Overfitting Tutorial

Many deep learning models run the danger of overfitting on the training set. When this happens, the model fails to generalize its performance to unseen data, such as a separate validation set. Here we present a simple tutorial on how to recognize overfitting using our visualization tools, and how to apply Dropout layers to prevent overfitting.

We use a simple network of convolutional layers on the CIFAR-10 dataset, a dataset of images belonging to 10 categories.

The code below will build the model and train on the CIFAR-10 dataset for 25 epochs (~2 minutes on Titan X GPUs), displaying both the training cost as well as the cost on the validation set.

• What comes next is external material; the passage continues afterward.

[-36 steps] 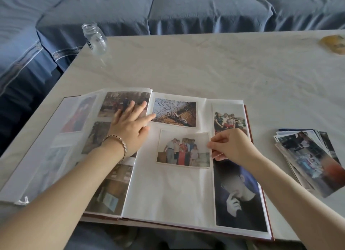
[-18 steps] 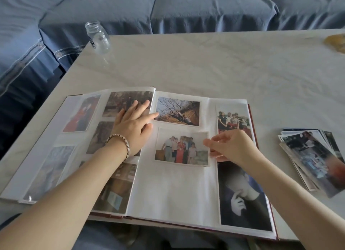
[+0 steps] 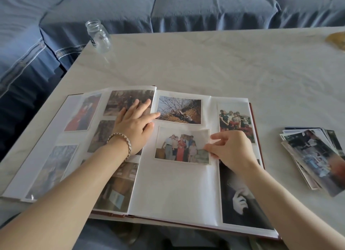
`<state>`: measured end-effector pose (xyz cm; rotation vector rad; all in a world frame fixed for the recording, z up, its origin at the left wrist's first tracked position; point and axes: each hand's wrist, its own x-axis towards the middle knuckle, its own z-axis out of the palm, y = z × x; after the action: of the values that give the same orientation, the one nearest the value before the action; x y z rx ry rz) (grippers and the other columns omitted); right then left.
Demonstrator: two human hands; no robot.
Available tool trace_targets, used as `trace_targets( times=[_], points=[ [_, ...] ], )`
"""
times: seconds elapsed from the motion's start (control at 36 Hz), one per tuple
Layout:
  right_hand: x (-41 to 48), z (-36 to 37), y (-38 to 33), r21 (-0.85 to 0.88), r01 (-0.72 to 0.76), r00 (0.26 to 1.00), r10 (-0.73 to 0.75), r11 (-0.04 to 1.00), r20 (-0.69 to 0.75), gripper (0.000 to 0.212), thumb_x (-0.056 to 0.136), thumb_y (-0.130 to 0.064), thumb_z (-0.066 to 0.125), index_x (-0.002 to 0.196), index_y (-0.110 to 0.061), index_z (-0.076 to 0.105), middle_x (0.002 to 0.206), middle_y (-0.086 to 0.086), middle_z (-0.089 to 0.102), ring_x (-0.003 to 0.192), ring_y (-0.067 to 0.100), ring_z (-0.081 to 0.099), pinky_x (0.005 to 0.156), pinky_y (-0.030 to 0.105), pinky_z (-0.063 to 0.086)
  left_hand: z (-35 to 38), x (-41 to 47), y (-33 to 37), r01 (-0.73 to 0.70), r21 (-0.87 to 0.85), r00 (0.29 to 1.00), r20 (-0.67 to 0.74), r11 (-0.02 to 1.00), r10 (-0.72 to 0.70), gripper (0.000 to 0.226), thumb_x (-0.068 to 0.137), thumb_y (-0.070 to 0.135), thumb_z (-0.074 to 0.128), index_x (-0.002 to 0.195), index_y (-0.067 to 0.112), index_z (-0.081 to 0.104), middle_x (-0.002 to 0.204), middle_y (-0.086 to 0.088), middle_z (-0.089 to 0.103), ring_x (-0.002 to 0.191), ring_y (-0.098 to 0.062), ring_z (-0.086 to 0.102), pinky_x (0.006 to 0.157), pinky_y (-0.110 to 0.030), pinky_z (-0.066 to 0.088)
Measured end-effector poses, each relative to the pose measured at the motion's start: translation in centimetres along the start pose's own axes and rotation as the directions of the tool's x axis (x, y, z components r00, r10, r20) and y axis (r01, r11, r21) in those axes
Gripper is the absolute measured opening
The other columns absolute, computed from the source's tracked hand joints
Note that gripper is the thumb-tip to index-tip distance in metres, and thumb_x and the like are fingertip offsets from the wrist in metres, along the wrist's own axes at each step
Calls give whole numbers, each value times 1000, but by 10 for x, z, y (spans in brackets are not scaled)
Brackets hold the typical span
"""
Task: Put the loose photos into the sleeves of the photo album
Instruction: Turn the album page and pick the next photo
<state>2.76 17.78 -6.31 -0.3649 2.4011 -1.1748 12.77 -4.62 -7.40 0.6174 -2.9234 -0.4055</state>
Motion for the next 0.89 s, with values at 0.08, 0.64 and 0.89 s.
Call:
trace_targets(
  times=[0.08, 0.64, 0.89],
  points=[
    [1, -1, -1, -6, 5, 1000, -5, 1000, 16, 33, 80, -13, 72, 112, -6, 64, 68, -1, 68, 62, 9, 64, 74, 30, 55, 0, 0, 0, 6, -11, 1000, -5, 1000, -6, 37, 98, 23, 40, 129, 38, 52, 155, 11, 17, 145, -12, 2, 115, -33, -5],
    [-8, 13, -7, -203, 60, 987, -89, 977, -136, 8, 83, -13, 66, 85, -10, 73, 83, 3, 69, 73, 19, 61, 67, 29, 53, 0, -1, 3, 11, 2, 1000, -14, 1000, -11, 37, 98, 22, 39, 129, 38, 52, 155, 9, 19, 145, -13, 5, 115, -33, -5],
    [-12, 16, -4, -143, 103, 980, -124, 984, -152, 3, 80, -10, 68, 77, -10, 69, 72, -1, 65, 70, 16, 60, 65, 26, 49, -1, -2, 3, 6, -4, 1000, -28, 1000, -6, 37, 98, 22, 40, 129, 37, 52, 155, 9, 18, 145, -13, 4, 114, -32, -6]
  ],
)
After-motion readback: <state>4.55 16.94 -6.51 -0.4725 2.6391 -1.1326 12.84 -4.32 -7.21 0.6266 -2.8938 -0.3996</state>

Note: We highly recommend users run this model on Maxwell GPUs.


In [ ]:
from neon.initializers import Gaussian
from neon.optimizers import GradientDescentMomentum, Schedule
from neon.layers import Conv, Dropout, Activation, Pooling, GeneralizedCost
from neon.transforms import Rectlin, Softmax, CrossEntropyMulti, Misclassification
from neon.models import Model
from neon.data import CIFAR10
from neon.callbacks.callbacks import Callbacks
from neon.backends import gen_backend

be = gen_backend(batch_size=128, backend='gpu')

# hyperparameters
learning_rate = 0.05
weight_decay = 0.001
num_epochs = 25

print "Loading Data"
dataset = CIFAR10(path='data/', normalize=False, 
                  contrast_normalize=True, whiten=True, 
                  pad_classes=True)  # CIFAR10 has 10 classes, network has 16 outputs, so we pad some extra classes.
train_set = dataset.train_iter
valid_set = dataset.valid_iter

print "Building Model"
init_uni = Gaussian(scale=0.05)
opt_gdm = GradientDescentMomentum(learning_rate=float(learning_rate), momentum_coef=0.9,
                                  wdecay=float(weight_decay),
                                  schedule=Schedule(step_config=[200, 250, 300], change=0.1))

relu = Rectlin()
conv = dict(init=init_uni, batch_norm=False, activation=relu)
convp1 = dict(init=init_uni, batch_norm=False, activation=relu, padding=1)
convp1s2 = dict(init=init_uni, batch_norm=False, activation=relu, padding=1, strides=2)

layers = [
          Conv((3, 3, 64), **convp1),
          Conv((3, 3, 64), **convp1s2),
          Conv((3, 3, 128), **convp1),
          Conv((3, 3, 128), **convp1s2),
          Conv((3, 3, 128), **convp1),
          Conv((1, 1, 128), **conv),
          Conv((1, 1, 16), **conv),
          Pooling(8, op="avg"),
          Activation(Softmax())]

cost = GeneralizedCost(costfunc=CrossEntropyMulti())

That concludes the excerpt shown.